Without including pictures, set down every record exactly as it stands.

Collection entries:
++++

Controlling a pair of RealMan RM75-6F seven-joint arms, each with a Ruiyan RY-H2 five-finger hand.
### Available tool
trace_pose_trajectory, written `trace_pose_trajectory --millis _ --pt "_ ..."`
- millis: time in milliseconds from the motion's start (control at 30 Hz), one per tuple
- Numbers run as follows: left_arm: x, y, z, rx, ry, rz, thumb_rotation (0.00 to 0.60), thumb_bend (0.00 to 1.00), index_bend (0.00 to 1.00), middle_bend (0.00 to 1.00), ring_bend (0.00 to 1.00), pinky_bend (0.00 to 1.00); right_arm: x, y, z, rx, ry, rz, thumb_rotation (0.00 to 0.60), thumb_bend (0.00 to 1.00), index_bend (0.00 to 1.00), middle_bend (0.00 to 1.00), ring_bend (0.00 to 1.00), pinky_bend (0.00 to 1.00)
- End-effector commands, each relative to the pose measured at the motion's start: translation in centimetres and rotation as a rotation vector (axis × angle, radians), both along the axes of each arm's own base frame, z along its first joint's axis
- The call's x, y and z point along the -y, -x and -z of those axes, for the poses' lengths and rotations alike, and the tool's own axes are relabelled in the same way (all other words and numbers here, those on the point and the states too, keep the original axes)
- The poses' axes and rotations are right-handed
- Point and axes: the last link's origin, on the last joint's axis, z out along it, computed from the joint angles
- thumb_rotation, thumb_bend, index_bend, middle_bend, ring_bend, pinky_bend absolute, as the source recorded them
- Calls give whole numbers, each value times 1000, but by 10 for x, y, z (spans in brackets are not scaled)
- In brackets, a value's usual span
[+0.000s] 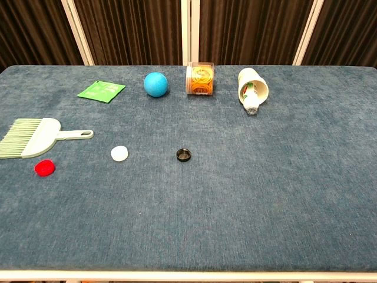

++++

• RESULT OF THIS TASK:
Controlling a pair of RealMan RM75-6F seven-joint arms, each with a Ruiyan RY-H2 five-finger hand.
### Available tool
trace_pose_trajectory, written `trace_pose_trajectory --millis _ --pt "_ ..."`
- millis: time in milliseconds from the motion's start (control at 30 Hz), one per tuple
- Numbers run as follows: left_arm: x, y, z, rx, ry, rz, thumb_rotation (0.00 to 0.60), thumb_bend (0.00 to 1.00), index_bend (0.00 to 1.00), middle_bend (0.00 to 1.00), ring_bend (0.00 to 1.00), pinky_bend (0.00 to 1.00); right_arm: x, y, z, rx, ry, rz, thumb_rotation (0.00 to 0.60), thumb_bend (0.00 to 1.00), index_bend (0.00 to 1.00), middle_bend (0.00 to 1.00), ring_bend (0.00 to 1.00), pinky_bend (0.00 to 1.00)
- End-effector commands, each relative to the pose measured at the motion's start: translation in centimetres and rotation as a rotation vector (axis × angle, radians), both along the axes of each arm's own base frame, z along its first joint's axis
- The call's x, y and z point along the -y, -x and -z of those axes, for the poses' lengths and rotations alike, and the tool's own axes are relabelled in the same way (all other words and numbers here, those on the point and the states too, keep the original axes)
- The poses' axes and rotations are right-handed
- Point and axes: the last link's origin, on the last joint's axis, z out along it, computed from the joint angles
- thumb_rotation, thumb_bend, index_bend, middle_bend, ring_bend, pinky_bend absolute, as the source recorded them
- Calls give whole numbers, each value times 1000, but by 10 for x, y, z (spans in brackets are not scaled)
- In brackets, a value's usual span
[+0.000s] 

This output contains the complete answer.